* What is needed: The answer must consist of every line from the data that holds the string "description".
__________________________________________________
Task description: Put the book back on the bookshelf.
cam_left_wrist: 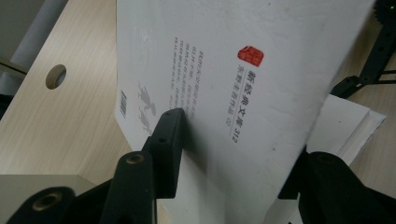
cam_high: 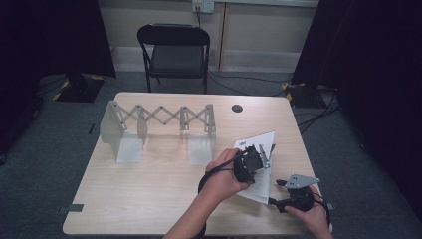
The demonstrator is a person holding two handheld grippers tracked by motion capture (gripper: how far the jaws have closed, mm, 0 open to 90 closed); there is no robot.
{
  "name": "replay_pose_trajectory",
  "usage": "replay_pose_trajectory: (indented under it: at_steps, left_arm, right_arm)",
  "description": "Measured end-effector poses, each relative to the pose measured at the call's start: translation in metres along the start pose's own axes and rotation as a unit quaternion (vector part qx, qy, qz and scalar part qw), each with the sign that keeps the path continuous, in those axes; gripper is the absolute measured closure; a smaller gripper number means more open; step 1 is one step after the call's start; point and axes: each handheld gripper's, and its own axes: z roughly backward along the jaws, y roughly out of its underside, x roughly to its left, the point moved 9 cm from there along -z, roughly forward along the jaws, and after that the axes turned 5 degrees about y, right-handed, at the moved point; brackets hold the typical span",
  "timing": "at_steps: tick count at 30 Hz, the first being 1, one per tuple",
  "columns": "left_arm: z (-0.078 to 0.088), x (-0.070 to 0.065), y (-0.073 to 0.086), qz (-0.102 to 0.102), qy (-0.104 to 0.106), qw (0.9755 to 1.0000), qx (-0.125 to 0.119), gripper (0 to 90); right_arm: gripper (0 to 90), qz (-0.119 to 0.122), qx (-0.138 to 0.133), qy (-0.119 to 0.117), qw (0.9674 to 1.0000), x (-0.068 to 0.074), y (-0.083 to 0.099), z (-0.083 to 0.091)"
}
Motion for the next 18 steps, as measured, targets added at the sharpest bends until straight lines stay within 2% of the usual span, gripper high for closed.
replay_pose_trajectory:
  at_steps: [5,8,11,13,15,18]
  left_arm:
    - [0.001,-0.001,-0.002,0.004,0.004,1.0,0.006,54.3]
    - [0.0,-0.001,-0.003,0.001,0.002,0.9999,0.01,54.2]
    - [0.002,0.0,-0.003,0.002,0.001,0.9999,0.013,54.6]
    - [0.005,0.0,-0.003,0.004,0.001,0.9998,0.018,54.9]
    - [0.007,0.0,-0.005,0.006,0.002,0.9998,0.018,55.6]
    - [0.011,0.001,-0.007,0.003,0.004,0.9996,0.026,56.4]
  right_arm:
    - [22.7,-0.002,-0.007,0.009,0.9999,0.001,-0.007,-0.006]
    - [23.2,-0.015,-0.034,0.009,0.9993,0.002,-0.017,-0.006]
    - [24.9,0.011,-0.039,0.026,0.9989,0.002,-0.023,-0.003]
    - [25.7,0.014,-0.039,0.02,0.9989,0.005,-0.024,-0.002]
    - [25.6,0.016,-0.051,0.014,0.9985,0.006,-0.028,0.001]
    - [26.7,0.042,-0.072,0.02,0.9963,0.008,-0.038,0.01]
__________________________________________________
* Exercise result:
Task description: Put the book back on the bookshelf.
  "description": "Measured end-effector poses, each relative to the pose measured at the call's start: translation in metres along the start pose's own axes and rotation as a unit quaternion (vector part qx, qy, qz and scalar part qw), each with the sign that keeps the path continuous, in those axes; gripper is the absolute measured closure; a smaller gripper number means more open; step 1 is one step after the call's start; point and axes: each handheld gripper's, and its own axes: z roughly backward along the jaws, y roughly out of its underside, x roughly to its left, the point moved 9 cm from there along -z, roughly forward along the jaws, and after that the axes turned 5 degrees about y, right-handed, at the moved point; brackets hold the typical span",

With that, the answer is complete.